The HIPAA Privacy Rule applies to organizations that are considered HIPAA-covered entities, including health plans, healthcare clearinghouses and healthcare providers. In addition, the HIPAA Privacy Rule requires covered entities that work with a HIPAA business associate to produce a contract that imposes specific safeguards on the PHI that the business associate uses or discloses.

What are the HIPAA Security Rules?

The Security Standards for the Protection of Electronic Protected Health Information, commonly known as the HIPAA Security Rule, establishes national standards for securing patient data that is stored or transferred electronically. The rule requires the placement of safeguards, both physical and electronic, to ensure the secure passage, maintenance and reception of protected health information (PHI).

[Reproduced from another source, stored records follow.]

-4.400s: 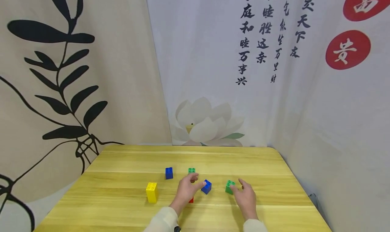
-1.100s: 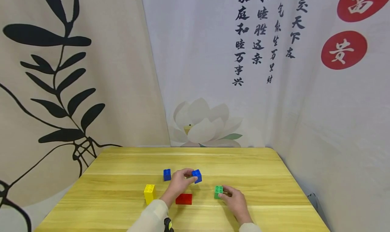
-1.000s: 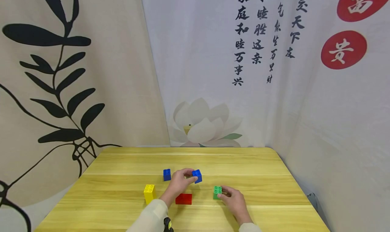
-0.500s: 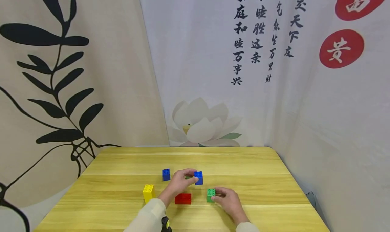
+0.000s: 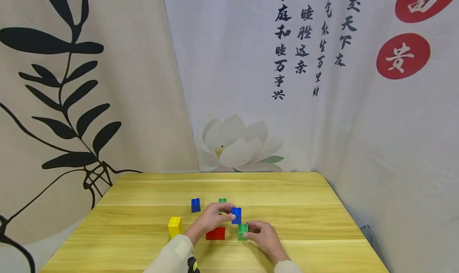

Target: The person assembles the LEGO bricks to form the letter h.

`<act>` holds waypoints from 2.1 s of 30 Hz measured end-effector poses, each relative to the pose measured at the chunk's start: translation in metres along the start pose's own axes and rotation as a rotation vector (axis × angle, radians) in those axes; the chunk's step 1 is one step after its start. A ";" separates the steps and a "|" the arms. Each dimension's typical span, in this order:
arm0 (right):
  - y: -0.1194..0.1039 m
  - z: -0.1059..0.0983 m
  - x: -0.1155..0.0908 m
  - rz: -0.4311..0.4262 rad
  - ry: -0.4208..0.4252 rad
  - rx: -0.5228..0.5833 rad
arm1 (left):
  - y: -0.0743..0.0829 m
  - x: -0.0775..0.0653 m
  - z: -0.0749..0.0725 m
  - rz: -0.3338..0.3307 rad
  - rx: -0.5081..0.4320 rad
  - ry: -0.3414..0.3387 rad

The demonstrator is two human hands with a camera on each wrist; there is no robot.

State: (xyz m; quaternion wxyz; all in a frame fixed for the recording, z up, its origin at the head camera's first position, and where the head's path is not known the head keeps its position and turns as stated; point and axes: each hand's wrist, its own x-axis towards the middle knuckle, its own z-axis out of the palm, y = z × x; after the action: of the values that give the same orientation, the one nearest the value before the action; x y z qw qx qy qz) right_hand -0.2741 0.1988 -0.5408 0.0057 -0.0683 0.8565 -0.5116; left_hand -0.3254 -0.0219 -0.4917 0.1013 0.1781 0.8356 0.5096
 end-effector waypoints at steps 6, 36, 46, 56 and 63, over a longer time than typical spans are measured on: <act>-0.001 0.002 0.002 0.005 -0.019 0.011 | 0.001 -0.002 0.003 -0.007 0.001 -0.031; 0.000 0.001 0.001 0.012 -0.055 0.053 | -0.003 -0.001 0.017 0.037 0.018 -0.061; 0.000 0.002 0.001 0.009 -0.038 0.012 | -0.005 -0.003 0.018 0.051 0.044 -0.082; 0.000 0.002 0.003 0.016 -0.026 -0.017 | -0.006 -0.006 0.021 0.057 0.018 -0.070; 0.000 0.003 0.003 0.028 -0.026 -0.017 | -0.011 -0.005 0.025 0.077 0.027 -0.052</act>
State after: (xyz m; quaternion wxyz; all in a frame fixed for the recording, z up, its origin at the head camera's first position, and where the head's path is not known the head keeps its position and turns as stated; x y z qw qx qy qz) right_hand -0.2766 0.1962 -0.5422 0.0232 -0.0631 0.8615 -0.5032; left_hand -0.3139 -0.0085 -0.5126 0.1008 0.2244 0.8322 0.4969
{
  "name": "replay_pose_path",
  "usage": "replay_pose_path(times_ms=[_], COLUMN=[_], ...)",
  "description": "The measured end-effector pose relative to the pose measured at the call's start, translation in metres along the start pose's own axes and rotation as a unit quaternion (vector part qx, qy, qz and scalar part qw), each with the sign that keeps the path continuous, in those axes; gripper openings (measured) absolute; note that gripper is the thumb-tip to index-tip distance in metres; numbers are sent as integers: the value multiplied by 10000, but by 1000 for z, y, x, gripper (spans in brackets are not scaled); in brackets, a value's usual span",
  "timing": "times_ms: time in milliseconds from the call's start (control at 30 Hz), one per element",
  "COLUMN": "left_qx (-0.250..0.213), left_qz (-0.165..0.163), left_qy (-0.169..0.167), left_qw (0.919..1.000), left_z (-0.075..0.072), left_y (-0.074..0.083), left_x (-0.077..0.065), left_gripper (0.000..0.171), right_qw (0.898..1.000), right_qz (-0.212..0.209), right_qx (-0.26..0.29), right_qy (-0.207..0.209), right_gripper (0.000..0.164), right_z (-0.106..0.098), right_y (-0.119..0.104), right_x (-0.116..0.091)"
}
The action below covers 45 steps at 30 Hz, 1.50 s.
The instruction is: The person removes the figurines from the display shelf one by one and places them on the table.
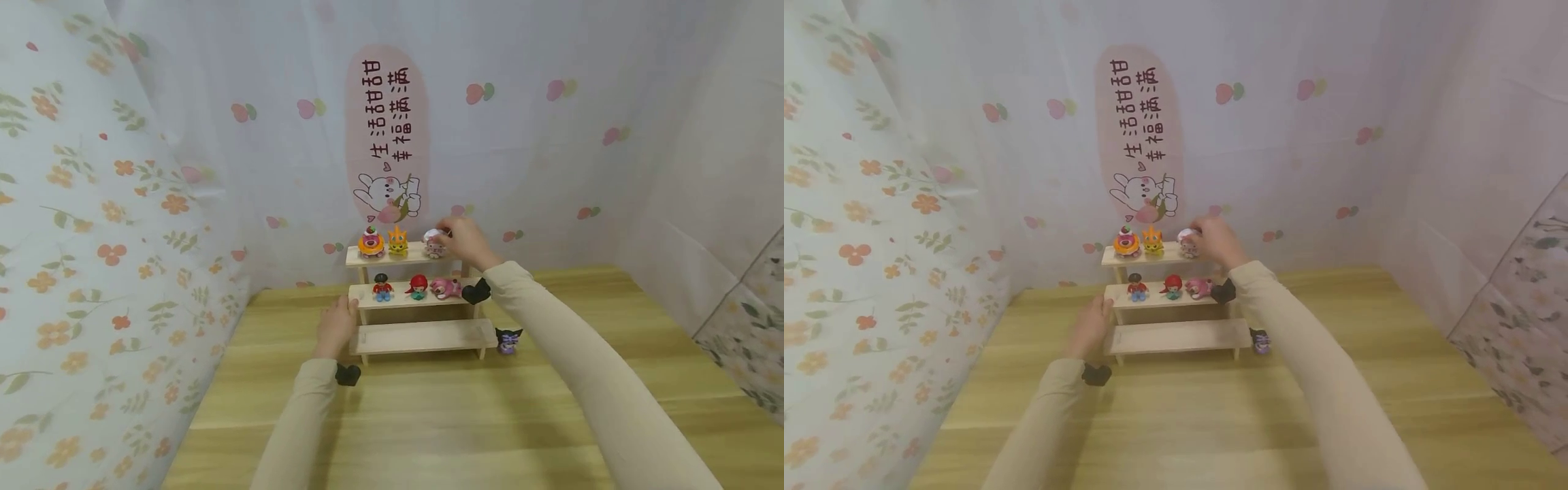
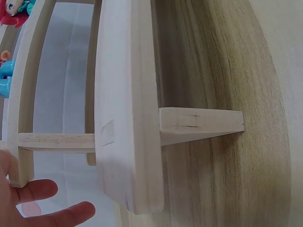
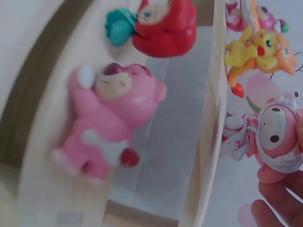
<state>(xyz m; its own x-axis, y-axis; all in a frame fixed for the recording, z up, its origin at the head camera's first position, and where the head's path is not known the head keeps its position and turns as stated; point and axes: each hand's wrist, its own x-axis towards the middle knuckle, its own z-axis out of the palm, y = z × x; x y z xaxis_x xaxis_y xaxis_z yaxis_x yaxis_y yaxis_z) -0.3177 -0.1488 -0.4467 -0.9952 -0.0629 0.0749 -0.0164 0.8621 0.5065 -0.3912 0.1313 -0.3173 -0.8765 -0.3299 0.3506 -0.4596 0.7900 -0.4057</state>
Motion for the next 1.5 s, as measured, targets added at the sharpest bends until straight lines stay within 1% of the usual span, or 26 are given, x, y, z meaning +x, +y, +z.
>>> replay_pose_path(times_ms=[100,200,367,533,700,867,1033,1133,1267,1433,1500], left_qx=[-36,-52,-24,-102,-118,-85,-50,-65,-102,-146,-158], left_qz=[-23,-33,-35,-116,-156,-111,-99,-134,-155,-166,-162], left_qy=[33,19,-116,-155,-217,-240,-331,-382,-391,-412,-431], left_qw=[10000,10000,9999,9998,9996,9996,9994,9992,9991,9989,9988], left_z=[-1,-4,-6,-4,-4,-6,-7,-7,-7,-8,-8], left_y=[1,4,7,6,3,3,6,6,3,5,6], left_x=[2,2,0,-1,-1,-1,-2,-1,-1,-2,-1], left_gripper=[43,45,47,47,49,48,47,48,49,48,48], right_qw=[10000,9999,9993,9991,9993,9997,9986,9976,9976,9983,9981], right_qz=[-28,-138,-300,-262,-174,106,491,637,609,503,535], right_qx=[18,-6,-19,-51,-217,-184,-195,-261,-269,-232,-209], right_qy=[-22,56,243,336,268,133,-9,-121,-212,-201,-216], right_gripper=[22,20,18,21,21,21,26,29,26,18,17], right_z=[-10,-21,-37,-47,-52,-48,-37,-28,-15,-1,3], right_y=[1,6,25,47,67,91,114,125,138,151,154], right_x=[-11,-22,-46,-74,-101,-127,-156,-172,-187,-203,-208])
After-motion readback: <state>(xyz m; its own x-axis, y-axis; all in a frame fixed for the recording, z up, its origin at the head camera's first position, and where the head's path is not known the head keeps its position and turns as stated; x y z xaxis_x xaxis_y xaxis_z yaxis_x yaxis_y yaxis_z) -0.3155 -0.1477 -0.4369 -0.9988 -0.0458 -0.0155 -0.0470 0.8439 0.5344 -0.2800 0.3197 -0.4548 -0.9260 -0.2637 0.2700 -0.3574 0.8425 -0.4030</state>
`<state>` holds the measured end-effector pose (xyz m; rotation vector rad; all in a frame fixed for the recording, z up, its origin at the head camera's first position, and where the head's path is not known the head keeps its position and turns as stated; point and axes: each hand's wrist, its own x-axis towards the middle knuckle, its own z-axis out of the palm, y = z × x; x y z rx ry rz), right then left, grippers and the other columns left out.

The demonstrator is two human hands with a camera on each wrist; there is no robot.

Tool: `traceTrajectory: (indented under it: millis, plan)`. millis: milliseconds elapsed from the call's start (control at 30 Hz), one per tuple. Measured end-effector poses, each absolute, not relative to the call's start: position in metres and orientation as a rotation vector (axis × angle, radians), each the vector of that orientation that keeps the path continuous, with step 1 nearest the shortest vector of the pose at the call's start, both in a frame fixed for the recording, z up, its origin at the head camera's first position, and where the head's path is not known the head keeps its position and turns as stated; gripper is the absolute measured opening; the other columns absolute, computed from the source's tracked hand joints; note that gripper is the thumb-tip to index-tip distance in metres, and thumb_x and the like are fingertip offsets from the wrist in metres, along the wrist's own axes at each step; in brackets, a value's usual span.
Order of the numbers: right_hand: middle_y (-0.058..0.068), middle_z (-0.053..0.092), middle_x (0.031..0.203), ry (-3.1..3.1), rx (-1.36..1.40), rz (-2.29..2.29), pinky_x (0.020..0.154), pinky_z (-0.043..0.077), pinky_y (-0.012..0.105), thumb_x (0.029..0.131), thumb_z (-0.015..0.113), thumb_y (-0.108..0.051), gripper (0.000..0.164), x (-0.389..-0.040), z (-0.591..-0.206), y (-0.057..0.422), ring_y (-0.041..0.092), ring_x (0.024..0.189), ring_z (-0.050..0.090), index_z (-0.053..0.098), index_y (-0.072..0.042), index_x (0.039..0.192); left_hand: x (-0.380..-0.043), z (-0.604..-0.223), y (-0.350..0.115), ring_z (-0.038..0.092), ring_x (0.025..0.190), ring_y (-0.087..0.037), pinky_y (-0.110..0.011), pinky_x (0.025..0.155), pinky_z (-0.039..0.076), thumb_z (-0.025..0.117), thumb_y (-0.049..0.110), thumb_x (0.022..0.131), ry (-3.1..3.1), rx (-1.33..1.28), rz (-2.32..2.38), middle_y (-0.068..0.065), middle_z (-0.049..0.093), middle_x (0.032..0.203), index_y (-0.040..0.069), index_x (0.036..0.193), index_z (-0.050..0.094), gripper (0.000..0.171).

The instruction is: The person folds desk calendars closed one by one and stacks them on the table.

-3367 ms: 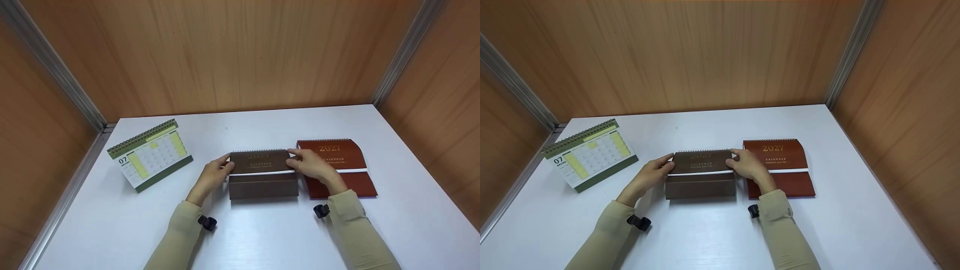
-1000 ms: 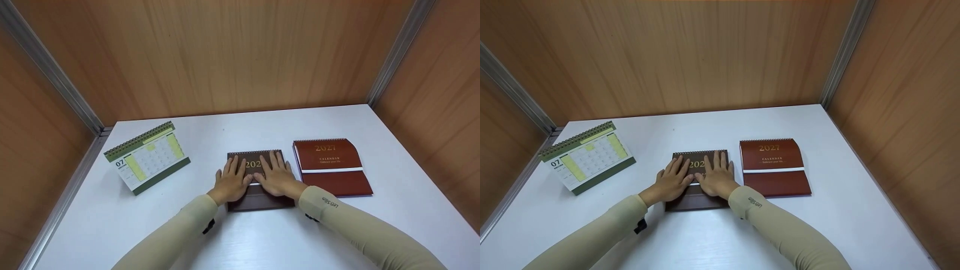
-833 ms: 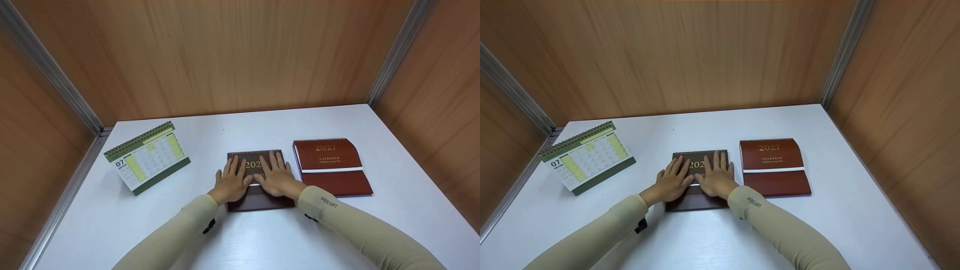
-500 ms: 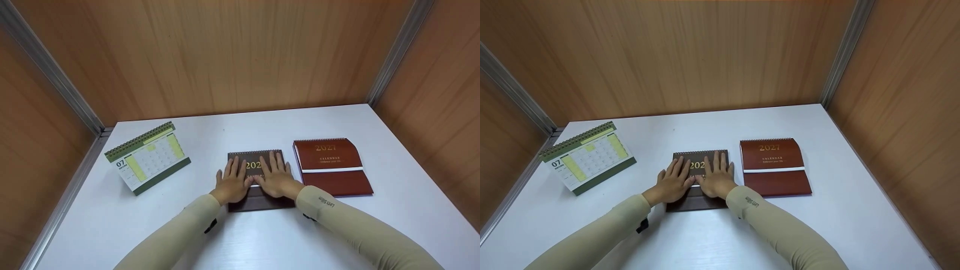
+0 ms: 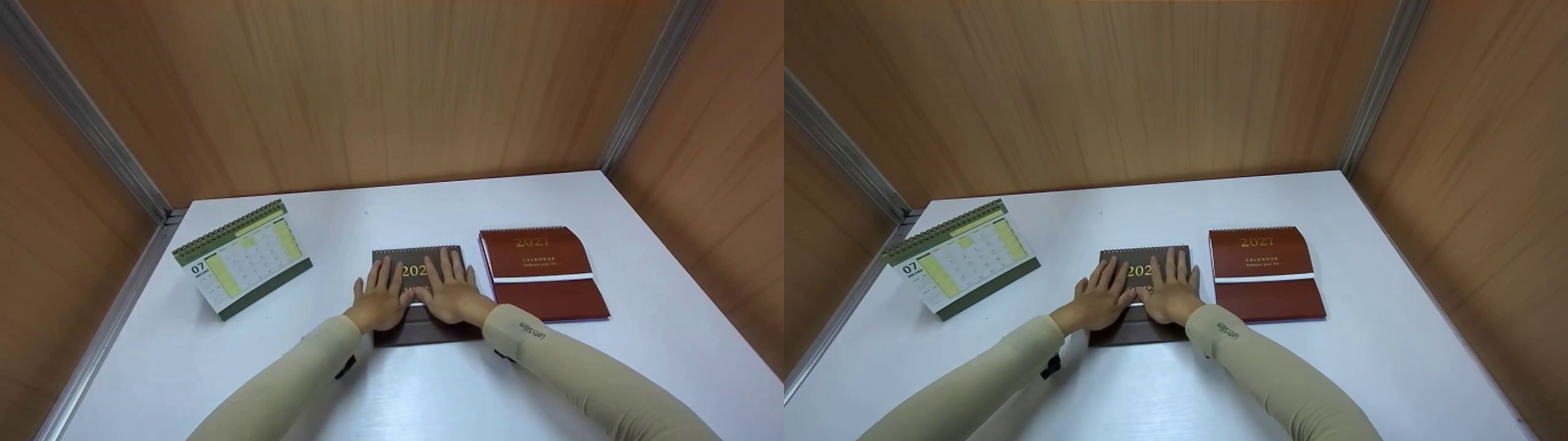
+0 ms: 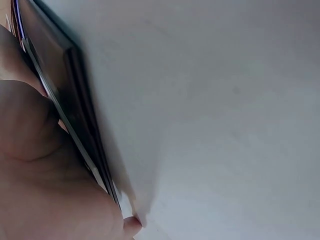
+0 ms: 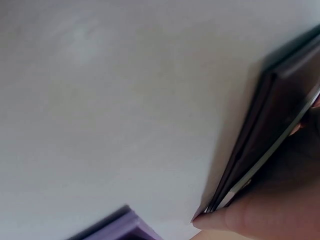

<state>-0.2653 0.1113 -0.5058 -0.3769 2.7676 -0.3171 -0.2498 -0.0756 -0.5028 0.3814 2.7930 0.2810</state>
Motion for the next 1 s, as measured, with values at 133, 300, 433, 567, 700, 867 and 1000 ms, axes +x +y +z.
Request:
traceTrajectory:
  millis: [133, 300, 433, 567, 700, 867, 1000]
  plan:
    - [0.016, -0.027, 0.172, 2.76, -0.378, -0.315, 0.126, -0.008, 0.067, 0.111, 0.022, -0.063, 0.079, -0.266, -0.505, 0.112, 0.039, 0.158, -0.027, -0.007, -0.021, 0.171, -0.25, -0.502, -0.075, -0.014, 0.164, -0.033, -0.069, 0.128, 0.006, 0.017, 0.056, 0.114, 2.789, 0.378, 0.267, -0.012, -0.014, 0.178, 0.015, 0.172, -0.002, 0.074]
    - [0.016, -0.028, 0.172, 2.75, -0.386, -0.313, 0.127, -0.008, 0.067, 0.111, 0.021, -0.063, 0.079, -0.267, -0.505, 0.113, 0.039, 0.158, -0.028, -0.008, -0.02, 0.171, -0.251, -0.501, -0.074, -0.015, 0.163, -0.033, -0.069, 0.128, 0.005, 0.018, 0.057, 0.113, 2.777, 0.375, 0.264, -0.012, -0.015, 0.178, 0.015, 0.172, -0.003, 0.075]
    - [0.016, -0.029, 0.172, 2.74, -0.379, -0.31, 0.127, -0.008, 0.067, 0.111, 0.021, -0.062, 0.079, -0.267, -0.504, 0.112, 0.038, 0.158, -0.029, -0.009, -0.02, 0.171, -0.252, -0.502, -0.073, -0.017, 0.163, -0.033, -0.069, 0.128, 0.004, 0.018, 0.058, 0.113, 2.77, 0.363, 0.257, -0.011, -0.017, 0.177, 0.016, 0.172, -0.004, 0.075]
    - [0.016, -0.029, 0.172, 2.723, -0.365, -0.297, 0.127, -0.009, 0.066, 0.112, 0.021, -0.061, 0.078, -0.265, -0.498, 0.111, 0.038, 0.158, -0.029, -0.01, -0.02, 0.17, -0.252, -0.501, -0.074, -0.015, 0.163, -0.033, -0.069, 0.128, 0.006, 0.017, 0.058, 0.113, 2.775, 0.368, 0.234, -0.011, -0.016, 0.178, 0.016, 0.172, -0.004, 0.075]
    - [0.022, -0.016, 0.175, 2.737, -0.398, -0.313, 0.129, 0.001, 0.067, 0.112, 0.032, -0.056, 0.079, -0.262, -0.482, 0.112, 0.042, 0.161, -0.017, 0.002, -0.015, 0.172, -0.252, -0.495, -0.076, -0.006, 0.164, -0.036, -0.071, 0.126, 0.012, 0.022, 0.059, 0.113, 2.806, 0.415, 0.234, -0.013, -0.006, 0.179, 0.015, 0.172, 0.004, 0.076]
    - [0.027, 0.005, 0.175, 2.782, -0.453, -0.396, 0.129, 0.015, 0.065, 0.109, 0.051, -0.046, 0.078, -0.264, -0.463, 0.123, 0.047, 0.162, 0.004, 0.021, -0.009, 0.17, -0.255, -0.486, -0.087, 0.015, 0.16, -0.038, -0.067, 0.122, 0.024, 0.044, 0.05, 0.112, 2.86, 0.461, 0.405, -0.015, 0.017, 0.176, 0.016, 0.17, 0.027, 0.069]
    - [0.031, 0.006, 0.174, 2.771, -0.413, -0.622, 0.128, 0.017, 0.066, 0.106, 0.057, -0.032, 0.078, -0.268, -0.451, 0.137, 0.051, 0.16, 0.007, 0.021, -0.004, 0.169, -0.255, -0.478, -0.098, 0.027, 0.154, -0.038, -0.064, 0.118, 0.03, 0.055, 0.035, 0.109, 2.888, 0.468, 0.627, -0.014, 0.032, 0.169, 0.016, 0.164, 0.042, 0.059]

What are the Penalties for Violations of HIPAA Rules?

HIPAA violations are expensive. The penalties for noncompliance are based on the level of negligence and can range from $100 to $50,000 per violation (or per record), with a maximum penalty of $1.5 million per year for violations of an identical provision.

How do you become compliant?

To comply with the Security Rule’s implementation specifications, covered entities are required to conduct a risk assessment to determine the threats or hazards to the security of ePHI and implement measures to protect against these threats and such uses and disclosures of information that are not permitted by the Privacy Rule.

A risk assessment should be tailored to the covered entity’s circumstances and environment, including the following:

    Size, complexity and capabilities of the covered entity

    The covered entity’s technical infrastructure, hardware and software security capabilities

    The probability and criticality of potential risks to ePHI

    The costs of security measures

HIPAA compliance can be very complex. To schedule a one hour free consultation, please fill out the simple form, one of our cybersecurity professionals will response to you promptly.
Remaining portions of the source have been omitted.